March 25, 2015
In this weeks Sedra, the Netziv looks at kodesh ( holy) and chullin (ordinary); tahor (pure) and tamei (inpure). Why is it that the two do not mix and when they touch, usually the lesser level article is dominant?
“Every male of the Bnei Aharon shall eat it. It is an eternal portion for your generations from the fire-offerings of Hashem. Whatever touches them shall become holy.” Vayikra 6:11
This does not mean that whatever a Kohen touches becomes holy rather that the Kohen has to become holy BEFORE he touches his food.
On the simplest level, it indicates a vulnerability of material used as an adjunct to kodesh, rather than describing a short-cut to holiness. The pasuk teaches us about food that is eaten together with kodesh, like a korban. Eating something tameh together with kodesh would be unthinkable. Intuitively, we realize that foods taken together with a piece of a korban, for example, must themselves be prepared on the same level of taharah as the korban itself. All the precautions that go into protecting the taharah of the korban must be taken when preparing the non-kodesh foods that are meant to be consumed with the korban. (We call this chulin / ordinary, non-kodesh foods prepared on taharah-plane of kodesh.)
This is the simple meaning of the pasuk. The derashah of Chazal finds yet another meaning. When non-kodesh matter is brought into contact with kodesh to the extent that the former absorbs some of the latter, the non-kodesh must now be governed by the same halachos as the latter.
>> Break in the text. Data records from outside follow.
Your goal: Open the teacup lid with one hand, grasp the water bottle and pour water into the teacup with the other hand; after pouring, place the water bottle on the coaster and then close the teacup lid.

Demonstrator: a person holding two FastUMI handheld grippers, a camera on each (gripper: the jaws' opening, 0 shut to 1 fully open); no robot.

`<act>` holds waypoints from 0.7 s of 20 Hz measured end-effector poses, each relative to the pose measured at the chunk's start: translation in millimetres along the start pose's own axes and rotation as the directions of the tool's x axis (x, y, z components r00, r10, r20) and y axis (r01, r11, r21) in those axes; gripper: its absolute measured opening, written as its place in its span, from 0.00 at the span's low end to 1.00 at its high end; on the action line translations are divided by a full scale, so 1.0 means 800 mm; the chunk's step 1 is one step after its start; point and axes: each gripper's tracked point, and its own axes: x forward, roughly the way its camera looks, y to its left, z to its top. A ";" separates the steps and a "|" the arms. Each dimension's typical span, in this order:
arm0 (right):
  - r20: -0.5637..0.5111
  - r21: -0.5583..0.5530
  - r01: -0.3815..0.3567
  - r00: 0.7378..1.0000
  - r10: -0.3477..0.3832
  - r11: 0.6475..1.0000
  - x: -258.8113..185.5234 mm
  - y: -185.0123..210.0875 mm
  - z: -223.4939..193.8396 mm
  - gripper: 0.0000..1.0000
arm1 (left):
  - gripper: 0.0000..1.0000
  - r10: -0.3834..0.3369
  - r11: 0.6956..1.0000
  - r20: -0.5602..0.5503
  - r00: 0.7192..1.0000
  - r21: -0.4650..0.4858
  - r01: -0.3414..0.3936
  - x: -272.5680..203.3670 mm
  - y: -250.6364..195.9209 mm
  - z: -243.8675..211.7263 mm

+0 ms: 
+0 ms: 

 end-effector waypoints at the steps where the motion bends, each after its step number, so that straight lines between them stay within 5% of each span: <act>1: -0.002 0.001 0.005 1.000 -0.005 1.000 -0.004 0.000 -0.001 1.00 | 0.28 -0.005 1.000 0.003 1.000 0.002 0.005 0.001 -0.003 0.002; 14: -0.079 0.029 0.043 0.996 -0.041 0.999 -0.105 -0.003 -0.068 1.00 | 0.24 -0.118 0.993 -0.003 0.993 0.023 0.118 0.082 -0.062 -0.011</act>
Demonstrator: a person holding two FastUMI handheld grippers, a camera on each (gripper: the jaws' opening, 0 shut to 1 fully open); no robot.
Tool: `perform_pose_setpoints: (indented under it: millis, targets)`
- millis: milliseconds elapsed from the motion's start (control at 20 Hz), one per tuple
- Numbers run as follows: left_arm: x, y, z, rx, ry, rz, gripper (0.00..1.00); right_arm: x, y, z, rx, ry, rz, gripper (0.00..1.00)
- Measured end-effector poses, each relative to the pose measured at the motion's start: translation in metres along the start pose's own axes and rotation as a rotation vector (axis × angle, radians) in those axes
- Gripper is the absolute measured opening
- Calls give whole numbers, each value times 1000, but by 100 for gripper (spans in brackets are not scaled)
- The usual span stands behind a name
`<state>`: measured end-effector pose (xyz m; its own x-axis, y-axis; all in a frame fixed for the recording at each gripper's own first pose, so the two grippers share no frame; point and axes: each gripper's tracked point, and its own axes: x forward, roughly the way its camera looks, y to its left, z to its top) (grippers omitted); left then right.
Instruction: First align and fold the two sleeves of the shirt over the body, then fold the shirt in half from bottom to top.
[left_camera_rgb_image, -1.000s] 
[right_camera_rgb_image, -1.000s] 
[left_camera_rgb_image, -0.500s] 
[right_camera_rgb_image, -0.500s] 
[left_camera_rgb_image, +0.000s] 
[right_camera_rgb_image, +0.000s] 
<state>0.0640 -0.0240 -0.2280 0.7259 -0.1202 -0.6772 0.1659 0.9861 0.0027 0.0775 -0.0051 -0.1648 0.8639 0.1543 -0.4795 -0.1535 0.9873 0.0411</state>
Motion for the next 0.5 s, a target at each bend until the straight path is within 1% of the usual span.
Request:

If substance of a valid korban is absorbed, the non-kodesh material becomes subject to the same limitations as the korban. In other words, if the korban can only be eaten for a limited amount of time in a certain place, the non-kodesh that has absorbed the ta’am of kodesh is now subject to the same limitations and restrictions.
The common denominator of both of these approaches is that the mundane can take on some of the trappings of holiness without becoming elevated itself.
Chaggai the prophet (2:12-14) is instructed by Divine command to pose a question to the kohanim of his generation, whose conduct left much to be desired: “If a person carries meat that is tameh in the corner of his garment, and then he touches bread with that corner, and the bread touches the stew, and [the stew touches] the wine or oil or any other food – does that food become sanctified? The kohanim answered and said, ‘no.’”
Chaggai continues, “If one who touched a dead person would touch all of these, would they become tameh?” The kohanim answered, “They would become tameh.”
Chaggai was not just administrating a pop quiz on the laws of offerings. As nevi’im do so often, he used allegorical language to make a point about proper and improper behavior.
A person who partakes of a korban prepares food to be eaten with it. Along with the korban, therefore, he readies “bread…stew…wine.” These constitute the bulk of the meal. Although these are less important, he sometimes adds “oil or…other food.” (Note that the definite article is used only together with bread, stew and wine. The definite article underscores that those items are known and obvious, because they are the expected main items of the menu.) Regardless of the frequency with which they are included, they have to be prepared specially in order to be eaten with the meat of a korban. They have to be prepared on the same level of taharah as the korban itself.
Chaggai asks them if this preparation, together with actual contact with kodesh, gives them the status of kodesh. They respond, of course, that they don’t.
He then turns the tables, and asks them to substitute tumah for kedushah. Will contact with tumah change the status of the foods brought along with the korban? The Kohanim are forced to concede that it will make them temai’im, and forbid their consumption.
Apparently, kedushah and tumah do not behave entirely symmetrically. Tumah is contagious; kedushah, not necessarily so. Ordinary, non-kodesh food that is prepared for consumption with food of genuine kedushah demonstrates this inequality. This non-kodesh food is elevated – but only somewhat. It becomes restricted, in the sense that it must stay tahor. Should it become tameh, eating it becomes forbidden. This change in status is not sufficient to make it genuinely holy, however. Unlike real kodesh, there is no mitzvah to eat chulin prepared in a state of taharah.
Chaggai continues, and drives home his point. “So is this people and so is this nation before Me…and so is all their handiwork. What they offer there is tameh.”
People and nation are two different groups. They refer to the kohanim and the rest of the nation. Chaggai finds both of them sorely wanting. He refers to “all their handiwork,” meaning all their dealings in the arena of kedushah. The kohanim and the rest of the Nation saw themselves as spiritually significant. They thought themselves to be committed to holiness and growth.
Chaggai tells them otherwise. Drawing near to the mizbeach does not give them essential kedushah. Their offering of korbanos don’t mean so much. Because they act improperly, the kedushah inherent in those korbanos does not negate the chilul Hashem that they create. People see them – especially the kohanim – as holy people. But they aren’t, really. Like the non-kodesh eaten with the korban, they are only part of the support mechanism. Their contact with holiness does not make them holy. Because people look up to them, their chilul Hashem is only magnified.